È stata firmata ieri a Milano l’ipotesi d’accordo per il rinnovo del contratto nazionale di lavoro del tessile-abbigliamento.
Interessa oltre 400 mila lavoratori (6 mila modenesi), occupati in circa 46 mila imprese. Il precedente contratto era scaduto il 31 marzo 2020.

Il testo, che sarà in vigore fino al 31 marzo 2024, è stato sottoscritto dai sindacati Filctem Cgil, Femca Cisl, Uiltec Uil e dalle rappresentanze di SMI (Sistema Moda Italia, l’associazione di settore aderente a Confindustria Moda).

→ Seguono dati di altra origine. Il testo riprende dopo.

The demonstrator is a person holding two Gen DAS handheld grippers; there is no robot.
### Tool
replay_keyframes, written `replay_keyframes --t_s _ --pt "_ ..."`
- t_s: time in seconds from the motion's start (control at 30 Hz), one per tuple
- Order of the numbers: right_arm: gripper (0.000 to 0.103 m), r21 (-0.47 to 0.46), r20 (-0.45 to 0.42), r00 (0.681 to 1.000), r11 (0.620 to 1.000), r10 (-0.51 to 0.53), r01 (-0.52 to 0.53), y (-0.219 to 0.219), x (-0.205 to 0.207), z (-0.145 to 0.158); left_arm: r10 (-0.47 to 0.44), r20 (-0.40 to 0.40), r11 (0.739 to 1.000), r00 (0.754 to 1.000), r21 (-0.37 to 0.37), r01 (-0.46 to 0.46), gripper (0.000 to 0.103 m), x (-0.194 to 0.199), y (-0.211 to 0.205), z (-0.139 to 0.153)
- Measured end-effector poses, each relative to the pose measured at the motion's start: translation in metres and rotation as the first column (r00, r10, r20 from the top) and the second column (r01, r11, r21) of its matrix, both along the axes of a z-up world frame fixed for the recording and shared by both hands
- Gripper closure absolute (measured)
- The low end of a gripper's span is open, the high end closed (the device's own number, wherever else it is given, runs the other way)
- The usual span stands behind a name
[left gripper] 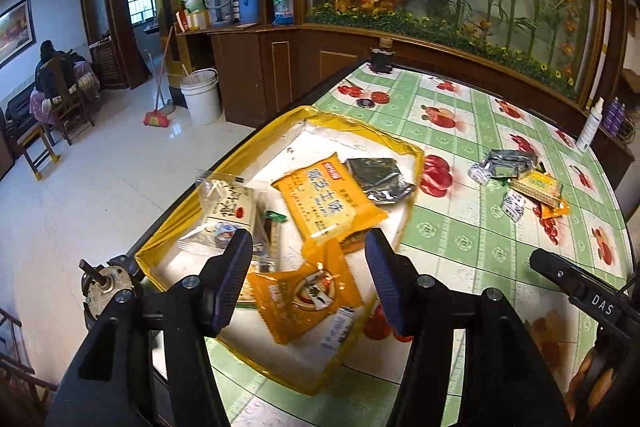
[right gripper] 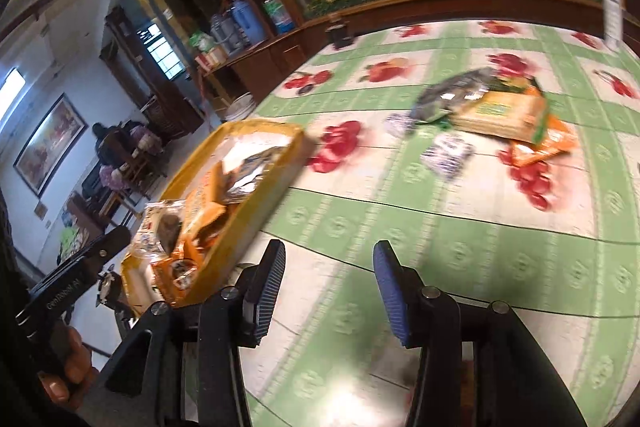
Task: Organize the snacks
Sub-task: 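Move the left tool to the table and grasp another milk candy bar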
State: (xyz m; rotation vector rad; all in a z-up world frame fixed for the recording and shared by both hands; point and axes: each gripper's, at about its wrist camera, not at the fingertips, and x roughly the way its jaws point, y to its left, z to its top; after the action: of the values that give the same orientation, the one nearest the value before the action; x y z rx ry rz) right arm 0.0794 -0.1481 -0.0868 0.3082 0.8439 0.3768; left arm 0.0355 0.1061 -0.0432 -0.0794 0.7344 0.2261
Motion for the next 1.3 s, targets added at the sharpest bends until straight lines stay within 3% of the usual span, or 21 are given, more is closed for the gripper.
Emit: replay_keyframes --t_s 0.1,0.33,0.57,0.93,1.23,1.3 --pt "0.050 0.000 -0.006 0.999 0.999 -0.051 0.051 -0.024 -0.006 -0.004 -0.020 -0.003 1.000 1.000 0.010 0.020 0.037 0.000 -0.014 0.000" --pt "0.044 -0.011 -0.011 0.992 0.992 -0.126 0.126 -0.065 -0.015 -0.009 -0.082 -0.028 0.996 0.996 0.019 0.083 0.036 0.002 -0.043 -0.005" --pt "0.044 -0.031 -0.014 0.984 0.984 -0.176 0.176 -0.093 -0.008 -0.015 -0.156 -0.088 0.988 0.984 -0.027 0.155 0.036 0.021 -0.071 -0.022" --pt "0.039 -0.138 0.026 0.982 0.972 -0.187 0.189 -0.106 0.053 -0.016 -0.361 -0.107 0.932 0.927 -0.090 0.352 0.037 0.092 -0.150 -0.043" --pt "0.033 -0.255 0.038 0.988 0.954 -0.152 0.157 -0.097 0.099 -0.029 -0.439 -0.135 0.889 0.888 -0.211 0.407 0.037 0.147 -0.171 -0.076" --pt "0.033 -0.268 0.031 0.988 0.951 -0.151 0.154 -0.098 0.106 -0.033 -0.453 -0.127 0.882 0.882 -0.207 0.423 0.036 0.151 -0.174 -0.078"
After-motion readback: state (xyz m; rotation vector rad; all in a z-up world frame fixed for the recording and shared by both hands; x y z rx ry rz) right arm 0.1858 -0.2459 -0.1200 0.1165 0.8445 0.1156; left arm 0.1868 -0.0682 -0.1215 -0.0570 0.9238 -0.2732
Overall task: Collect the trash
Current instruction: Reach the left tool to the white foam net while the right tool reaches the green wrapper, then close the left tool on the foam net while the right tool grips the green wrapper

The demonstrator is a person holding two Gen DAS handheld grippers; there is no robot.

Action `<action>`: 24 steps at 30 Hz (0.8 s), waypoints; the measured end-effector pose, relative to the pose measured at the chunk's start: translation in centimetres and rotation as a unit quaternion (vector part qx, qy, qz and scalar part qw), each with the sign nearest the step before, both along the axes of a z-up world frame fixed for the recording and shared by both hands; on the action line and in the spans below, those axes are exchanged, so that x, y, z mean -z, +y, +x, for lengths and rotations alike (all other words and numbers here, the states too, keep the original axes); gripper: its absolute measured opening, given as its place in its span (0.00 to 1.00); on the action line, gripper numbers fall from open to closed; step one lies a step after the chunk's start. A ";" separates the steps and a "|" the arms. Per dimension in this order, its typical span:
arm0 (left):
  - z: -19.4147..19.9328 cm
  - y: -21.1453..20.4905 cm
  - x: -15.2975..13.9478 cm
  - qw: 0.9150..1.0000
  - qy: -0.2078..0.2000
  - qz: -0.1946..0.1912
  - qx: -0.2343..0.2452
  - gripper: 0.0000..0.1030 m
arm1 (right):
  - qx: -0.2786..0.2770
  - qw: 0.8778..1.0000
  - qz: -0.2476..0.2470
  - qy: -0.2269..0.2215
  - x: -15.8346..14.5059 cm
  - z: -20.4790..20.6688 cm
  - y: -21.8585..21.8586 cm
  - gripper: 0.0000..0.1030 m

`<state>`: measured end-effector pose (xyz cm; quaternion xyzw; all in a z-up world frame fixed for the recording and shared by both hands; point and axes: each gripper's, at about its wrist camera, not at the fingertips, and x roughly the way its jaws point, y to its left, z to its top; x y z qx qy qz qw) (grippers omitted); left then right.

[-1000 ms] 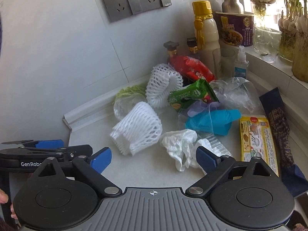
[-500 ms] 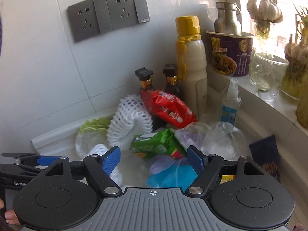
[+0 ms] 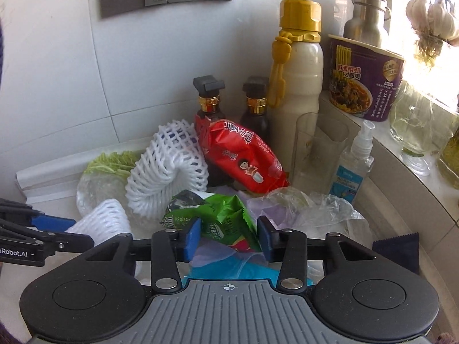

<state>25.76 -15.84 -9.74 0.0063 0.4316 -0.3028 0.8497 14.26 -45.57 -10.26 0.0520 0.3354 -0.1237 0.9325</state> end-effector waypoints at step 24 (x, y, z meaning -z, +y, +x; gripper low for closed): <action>-2.7 2.3 -4.7 0.999 -0.014 -0.018 -0.026 0.12 | 0.034 0.998 0.017 -0.048 -4.8 -3.9 2.5 0.12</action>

Per la parte economica l’intesa prevede nel periodo un aumento Tec (trattamento econonico complessivo) di 74 euro. L’incremento medio sui minimi (4° livello) sarà di 72 euro suddiviso in tre tranche: 20 euro da aprile 2022; 25 euro da gennaio 2023; 27 euro da aprile 2023. L’aumento sarà certo e non soggetto a verifica inflativa, passando da una dinamica salariale ex post a una dinamica ex ante.

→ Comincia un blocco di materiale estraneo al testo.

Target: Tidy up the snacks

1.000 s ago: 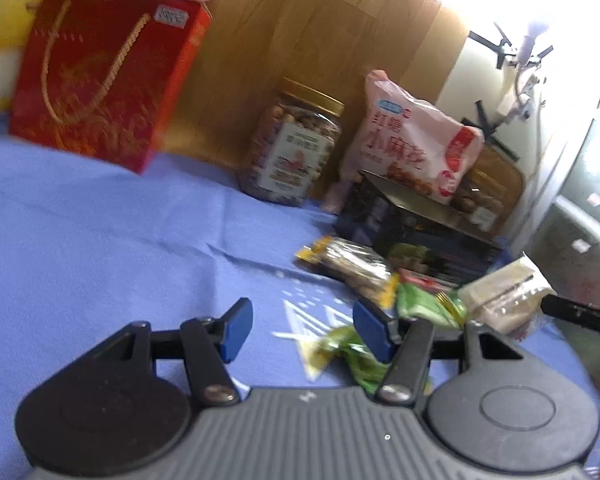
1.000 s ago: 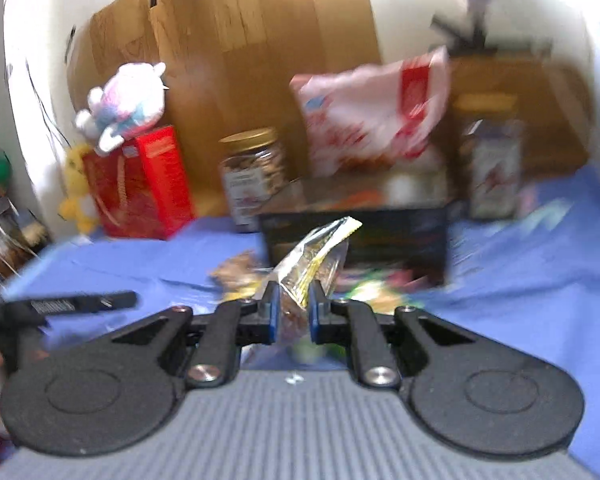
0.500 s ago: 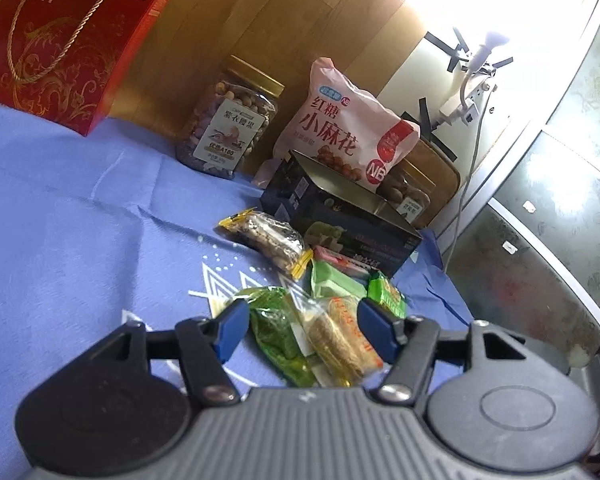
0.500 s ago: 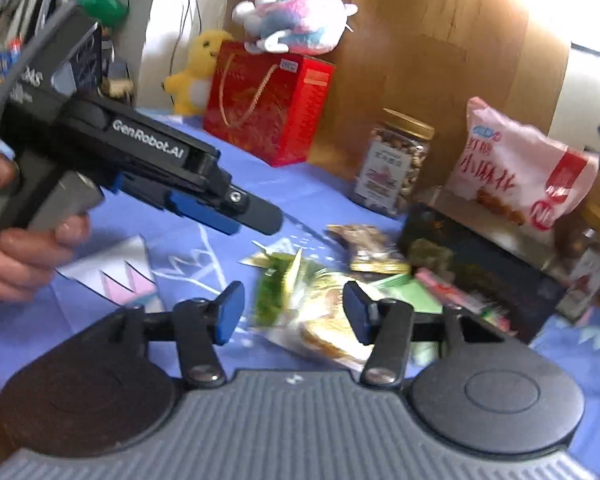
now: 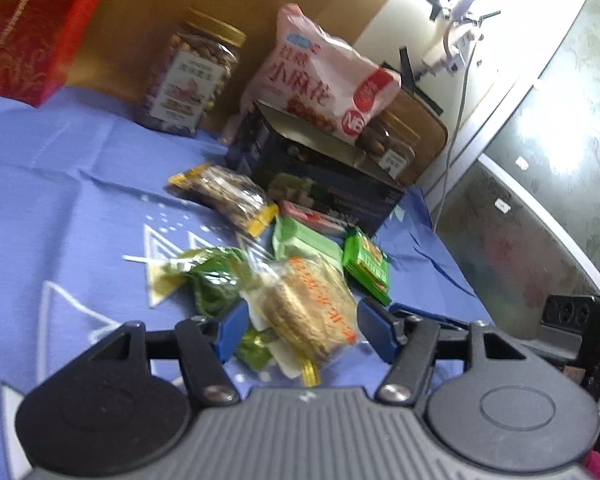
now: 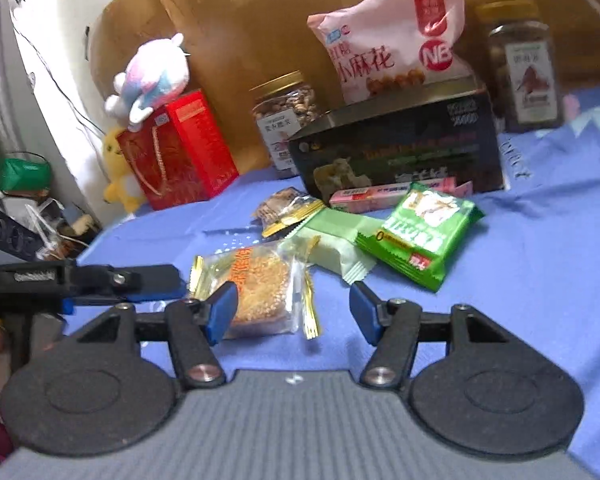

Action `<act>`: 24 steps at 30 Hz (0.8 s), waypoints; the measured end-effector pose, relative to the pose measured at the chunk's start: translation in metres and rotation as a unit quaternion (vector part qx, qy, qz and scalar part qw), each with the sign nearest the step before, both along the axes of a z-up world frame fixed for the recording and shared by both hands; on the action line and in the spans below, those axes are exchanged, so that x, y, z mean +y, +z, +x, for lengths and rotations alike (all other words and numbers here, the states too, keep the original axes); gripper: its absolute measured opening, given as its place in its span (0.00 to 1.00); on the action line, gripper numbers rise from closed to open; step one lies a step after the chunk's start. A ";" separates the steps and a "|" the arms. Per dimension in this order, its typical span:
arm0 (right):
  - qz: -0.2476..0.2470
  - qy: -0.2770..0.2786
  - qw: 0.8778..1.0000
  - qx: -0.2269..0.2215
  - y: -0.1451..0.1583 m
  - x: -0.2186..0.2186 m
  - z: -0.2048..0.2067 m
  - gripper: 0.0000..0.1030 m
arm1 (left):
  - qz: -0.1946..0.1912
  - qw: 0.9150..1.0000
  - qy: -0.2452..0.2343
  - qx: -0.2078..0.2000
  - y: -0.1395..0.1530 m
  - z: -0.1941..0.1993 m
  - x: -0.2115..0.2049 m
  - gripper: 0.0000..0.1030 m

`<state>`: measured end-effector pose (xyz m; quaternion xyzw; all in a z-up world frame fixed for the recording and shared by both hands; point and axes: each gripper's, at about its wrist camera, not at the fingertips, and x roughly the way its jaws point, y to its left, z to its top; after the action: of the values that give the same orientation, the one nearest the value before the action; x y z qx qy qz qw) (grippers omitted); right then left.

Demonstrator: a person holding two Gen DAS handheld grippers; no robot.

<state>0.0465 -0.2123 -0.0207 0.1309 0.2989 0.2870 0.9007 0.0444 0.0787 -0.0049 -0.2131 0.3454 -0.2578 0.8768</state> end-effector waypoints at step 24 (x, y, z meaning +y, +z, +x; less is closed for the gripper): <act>-0.165 0.060 0.981 -0.082 -0.007 0.056 -0.022 0.46 | 0.045 0.998 -0.019 -0.031 -0.013 0.006 -0.029 0.55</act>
<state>0.0241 -0.1566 -0.0278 -0.0623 0.2742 0.2971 0.9125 0.0500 0.0495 -0.0176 -0.1582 0.3334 -0.2652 0.8908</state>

Per quanto riguarda il welfare sanitario la novità è l’attivazione, con decorrenza dal 1° gennaio 2023, di un’assicurazione contro la non autosufficienza (LTC) a beneficio di tutti i lavoratori del settore. Tale assicurazione sarà finanziata con un contributo a carico dell’impresa di 2 euro per ogni lavoratore.
È stato concordato l’avvio dell’ente bilaterale di settore finanziato con un contributo una tantum a carico delle imprese di 5 euro per ogni lavoratore dipendente.

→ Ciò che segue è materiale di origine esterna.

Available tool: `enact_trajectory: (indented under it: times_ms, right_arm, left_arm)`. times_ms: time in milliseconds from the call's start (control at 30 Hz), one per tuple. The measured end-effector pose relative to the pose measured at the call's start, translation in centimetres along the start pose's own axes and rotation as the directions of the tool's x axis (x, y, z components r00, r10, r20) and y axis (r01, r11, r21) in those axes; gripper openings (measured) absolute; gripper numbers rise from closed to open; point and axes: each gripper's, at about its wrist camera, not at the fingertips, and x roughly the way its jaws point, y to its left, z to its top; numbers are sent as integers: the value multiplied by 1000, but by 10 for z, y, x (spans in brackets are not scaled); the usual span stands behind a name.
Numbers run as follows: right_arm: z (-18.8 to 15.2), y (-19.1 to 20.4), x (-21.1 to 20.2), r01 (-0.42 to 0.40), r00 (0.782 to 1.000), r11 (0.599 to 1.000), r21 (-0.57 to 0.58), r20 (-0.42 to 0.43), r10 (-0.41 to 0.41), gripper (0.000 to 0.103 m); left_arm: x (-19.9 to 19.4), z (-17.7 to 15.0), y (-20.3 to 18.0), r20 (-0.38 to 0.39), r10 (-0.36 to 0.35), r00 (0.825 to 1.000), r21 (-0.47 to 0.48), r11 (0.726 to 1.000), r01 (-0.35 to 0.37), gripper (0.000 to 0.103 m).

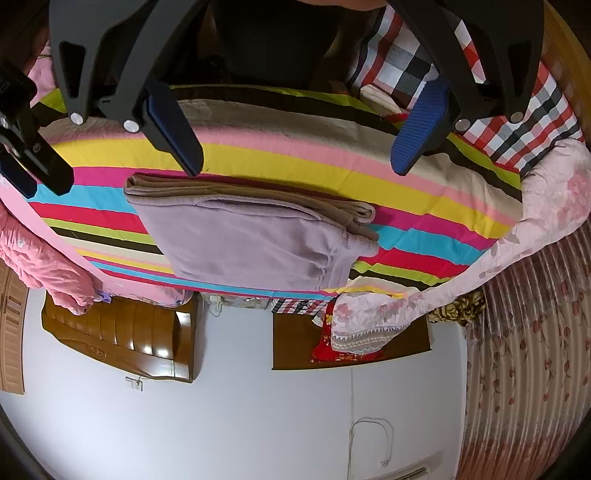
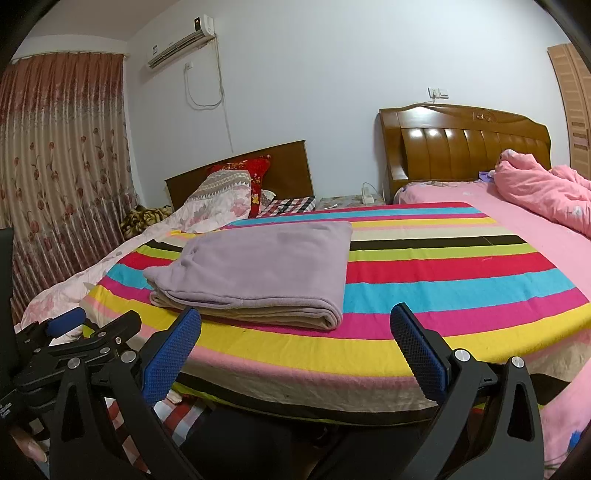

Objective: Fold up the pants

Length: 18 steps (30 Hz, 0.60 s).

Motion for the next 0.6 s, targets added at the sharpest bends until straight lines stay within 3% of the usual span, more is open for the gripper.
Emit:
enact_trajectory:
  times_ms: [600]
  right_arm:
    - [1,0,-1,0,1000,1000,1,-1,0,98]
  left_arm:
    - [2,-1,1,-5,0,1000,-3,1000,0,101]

Nella parte normativa le parti firmatarie dell’ipotesi d’accordo si impegnano nella diffusione e nell’applicazione del “Accordo quadro sulle molestie e le violenze nei luoghi di lavoro”, sottoscritto il 25 gennaio 2016 da Confindustria con Cgil Cisl Uil. In particolare, le parti confermano l’impegno per il sostegno alle vittime di molestie e violenza, nonché l’assistenza alle stesse nel processo di reinserimento sia in altre sedi della stessa azienda, se esistenti, che presso altre aziende tramite il sistema associativo di Confindustria.

Inoltre, è stata migliorata la normativa sulla tutela delle lavoratrici e lavoratori madri e padri rispetto al divieto di lavoro notturno.

È da sottolineare l’inserimento di un protocollo contrattuale riguardante la competitività, legalità e contrasto al dumping contrattuale, al fine di arginare il fenomeno dei contratti pirata, con l’impegno delle aziende committenti a inserire nel contratto di commessa l’obbligo dell’applicazione ai lavoratori dei ccnl sottoscritti dalle organizzazioni sindacali comparativamente più rappresentative sul territorio nazionale.

Nell’intesa sono migliorati i diritti individuali dei lavoratori, sia in termini di conservazione del posto di lavoro in caso di malattia, che per quanto riguarda permessi, aspettative e congedi, con il recepimento della legge Cirinnà, estesi anche alle coppie di fatto. Inoltre, in merito alle ore prestate in regime di flessibilità dell’orario, sono state elevate da 16 a 32 le ore che potranno essere programmate individualmente.

Infine, è stato definito un protocollo d’intesa sulla bilateralità per la definizione di apposite iniziative congiunte per la diffusione e applicazione delle “Linee guida sulla contrattazione aziendale”.

Nel protocollo è presente anche la costituzione di un apposito gruppo di lavoro che, anche in conseguenze dell’emergenza sanitaria da Covid-19 nell’organizzazione del lavoro, sviluppi analisi congiunte sullo stato di salute in generale dei lavoratori del settore e individui opportune forme di prevenzione da implementare nelle imprese.

Ora la parola passa ai lavoratori, invitati a votare l’accordo nelle assemblee che si terranno nelle aziende.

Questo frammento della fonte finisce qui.